Missing inputs are denoted by setting their value to -999.
For classification problems the first D-1 columns are real valued
attribute data and the Dth column is an integer from 1...nclass,
denoting the class to which that data point belongs. Missing values
(-999) can appear in any column.
For binary input problems the data file must be all {0,1,-999}.
*********************
** The Script File **
*********************
A sample script file for running the EM algorithm for Gaussian
mixtures is shown in script.m. For a classification problem there is
also a corresponding scriptclass.m.
Note that the algorithm will estimate the maximum likelihood
parameters of the joint input/output density. To obtain estimates of an
output given an input for function approximation or classification
we need some extra code that will form conditional expectations or
sample stochastically:
***********************************************
** Function Approximation and Classification **
***********************************************
regress.m uses the parameters of the mixture model to predict
the values of some variables (y) from the other
variables (x) using the least squares estimate E(y|x).

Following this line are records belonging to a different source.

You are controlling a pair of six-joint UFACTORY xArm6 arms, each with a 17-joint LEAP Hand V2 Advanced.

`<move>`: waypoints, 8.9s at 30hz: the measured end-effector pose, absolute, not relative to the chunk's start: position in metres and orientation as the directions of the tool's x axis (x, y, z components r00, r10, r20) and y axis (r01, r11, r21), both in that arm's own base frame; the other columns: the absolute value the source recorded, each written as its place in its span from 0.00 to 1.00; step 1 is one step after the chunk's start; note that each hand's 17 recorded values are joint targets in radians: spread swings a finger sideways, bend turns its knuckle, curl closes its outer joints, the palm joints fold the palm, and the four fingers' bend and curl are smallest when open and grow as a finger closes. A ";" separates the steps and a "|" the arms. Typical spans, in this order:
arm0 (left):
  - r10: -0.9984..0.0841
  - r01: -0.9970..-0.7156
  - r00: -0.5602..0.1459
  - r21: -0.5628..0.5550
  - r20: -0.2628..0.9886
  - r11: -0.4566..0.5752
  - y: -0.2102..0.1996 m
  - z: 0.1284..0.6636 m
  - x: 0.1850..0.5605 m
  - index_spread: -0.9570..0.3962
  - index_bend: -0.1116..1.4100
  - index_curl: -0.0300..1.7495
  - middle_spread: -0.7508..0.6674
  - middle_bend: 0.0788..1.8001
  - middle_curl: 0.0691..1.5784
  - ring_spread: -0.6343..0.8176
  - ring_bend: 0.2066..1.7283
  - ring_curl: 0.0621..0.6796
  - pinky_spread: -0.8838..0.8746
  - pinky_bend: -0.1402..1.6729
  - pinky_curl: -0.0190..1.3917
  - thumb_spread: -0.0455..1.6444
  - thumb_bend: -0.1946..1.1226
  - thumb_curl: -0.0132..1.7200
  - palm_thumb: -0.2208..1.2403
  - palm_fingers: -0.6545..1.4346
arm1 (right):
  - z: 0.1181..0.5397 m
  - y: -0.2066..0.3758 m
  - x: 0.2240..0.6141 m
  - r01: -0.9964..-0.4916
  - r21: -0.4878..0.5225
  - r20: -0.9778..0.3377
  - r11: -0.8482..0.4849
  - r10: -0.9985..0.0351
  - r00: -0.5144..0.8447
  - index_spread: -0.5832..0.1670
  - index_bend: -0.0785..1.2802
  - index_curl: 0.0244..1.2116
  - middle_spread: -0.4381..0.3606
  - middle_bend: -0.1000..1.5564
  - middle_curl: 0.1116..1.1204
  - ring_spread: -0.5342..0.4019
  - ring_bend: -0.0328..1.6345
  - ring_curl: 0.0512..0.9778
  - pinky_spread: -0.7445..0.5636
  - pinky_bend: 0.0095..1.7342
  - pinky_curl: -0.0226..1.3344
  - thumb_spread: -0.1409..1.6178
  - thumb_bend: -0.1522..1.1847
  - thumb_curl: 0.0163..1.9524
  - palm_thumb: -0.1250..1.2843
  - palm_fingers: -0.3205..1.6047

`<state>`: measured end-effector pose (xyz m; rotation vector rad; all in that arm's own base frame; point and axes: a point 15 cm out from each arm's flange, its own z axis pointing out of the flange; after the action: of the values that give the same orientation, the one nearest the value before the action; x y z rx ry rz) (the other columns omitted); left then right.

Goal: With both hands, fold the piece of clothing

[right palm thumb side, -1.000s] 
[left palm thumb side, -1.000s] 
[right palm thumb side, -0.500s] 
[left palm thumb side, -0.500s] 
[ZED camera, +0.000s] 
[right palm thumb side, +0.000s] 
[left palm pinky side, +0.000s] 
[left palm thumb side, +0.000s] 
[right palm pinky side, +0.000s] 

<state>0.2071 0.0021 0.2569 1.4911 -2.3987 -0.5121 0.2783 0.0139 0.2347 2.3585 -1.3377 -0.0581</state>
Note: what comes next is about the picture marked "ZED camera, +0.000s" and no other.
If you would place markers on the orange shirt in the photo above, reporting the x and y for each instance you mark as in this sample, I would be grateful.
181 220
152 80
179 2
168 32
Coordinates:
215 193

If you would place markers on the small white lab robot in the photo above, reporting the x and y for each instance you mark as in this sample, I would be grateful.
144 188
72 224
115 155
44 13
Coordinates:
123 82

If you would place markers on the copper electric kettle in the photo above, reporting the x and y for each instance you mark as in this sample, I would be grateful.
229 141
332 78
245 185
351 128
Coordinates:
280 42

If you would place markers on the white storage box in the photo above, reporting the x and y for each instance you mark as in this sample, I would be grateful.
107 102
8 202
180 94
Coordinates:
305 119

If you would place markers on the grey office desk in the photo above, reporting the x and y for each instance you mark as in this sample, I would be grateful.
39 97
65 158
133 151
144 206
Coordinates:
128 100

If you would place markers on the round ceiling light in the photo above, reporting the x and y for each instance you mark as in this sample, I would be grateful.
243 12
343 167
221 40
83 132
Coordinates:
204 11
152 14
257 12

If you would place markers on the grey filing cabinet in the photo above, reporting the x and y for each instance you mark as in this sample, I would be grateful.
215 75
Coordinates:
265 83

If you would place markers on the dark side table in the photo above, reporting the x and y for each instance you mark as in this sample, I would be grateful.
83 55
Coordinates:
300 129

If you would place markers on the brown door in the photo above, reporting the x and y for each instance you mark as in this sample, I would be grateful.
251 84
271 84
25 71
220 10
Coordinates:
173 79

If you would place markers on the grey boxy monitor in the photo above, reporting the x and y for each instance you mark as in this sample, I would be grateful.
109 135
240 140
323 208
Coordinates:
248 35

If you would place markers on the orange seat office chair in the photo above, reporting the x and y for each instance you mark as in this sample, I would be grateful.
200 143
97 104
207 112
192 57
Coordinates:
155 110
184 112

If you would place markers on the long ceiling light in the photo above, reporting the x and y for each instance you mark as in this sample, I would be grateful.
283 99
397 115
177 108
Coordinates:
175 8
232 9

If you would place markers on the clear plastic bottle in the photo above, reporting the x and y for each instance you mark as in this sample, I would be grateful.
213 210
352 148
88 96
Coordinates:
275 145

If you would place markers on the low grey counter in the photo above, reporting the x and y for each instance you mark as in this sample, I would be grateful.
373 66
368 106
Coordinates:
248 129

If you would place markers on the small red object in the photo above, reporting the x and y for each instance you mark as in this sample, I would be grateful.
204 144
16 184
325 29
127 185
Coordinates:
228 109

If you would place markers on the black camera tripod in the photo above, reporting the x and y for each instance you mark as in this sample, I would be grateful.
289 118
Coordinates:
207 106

classify.m uses the parameters of the mixture model to classify
new data points, to fill in data, and to form class
conditional means.
**********************
** Sample Data Sets **
**********************
Four small data sets are provided:
dgauss1--A single Gaussian with mean (5,5) and covariance
matrix (1.25 2.25, 2.25 4.25). The missing data
pattern is nontrivial.
dgauss3--A mixture of three Gaussians w/
mu1=(-5,0) cov1=(8 10,10 13)
mu2=(2,2) cov2=(1.25 -0.5, -0.5 1)
mu3=(4,6) cov3=(2 1,1 1)
dclass--A simple classification problem w/ 2 Gaussian classes
with means (0,0) and (2,2) and variance 1.
irisdata--The classic Iris data set with varying proportions
of missing data (irisdatat is the test set of 50 items).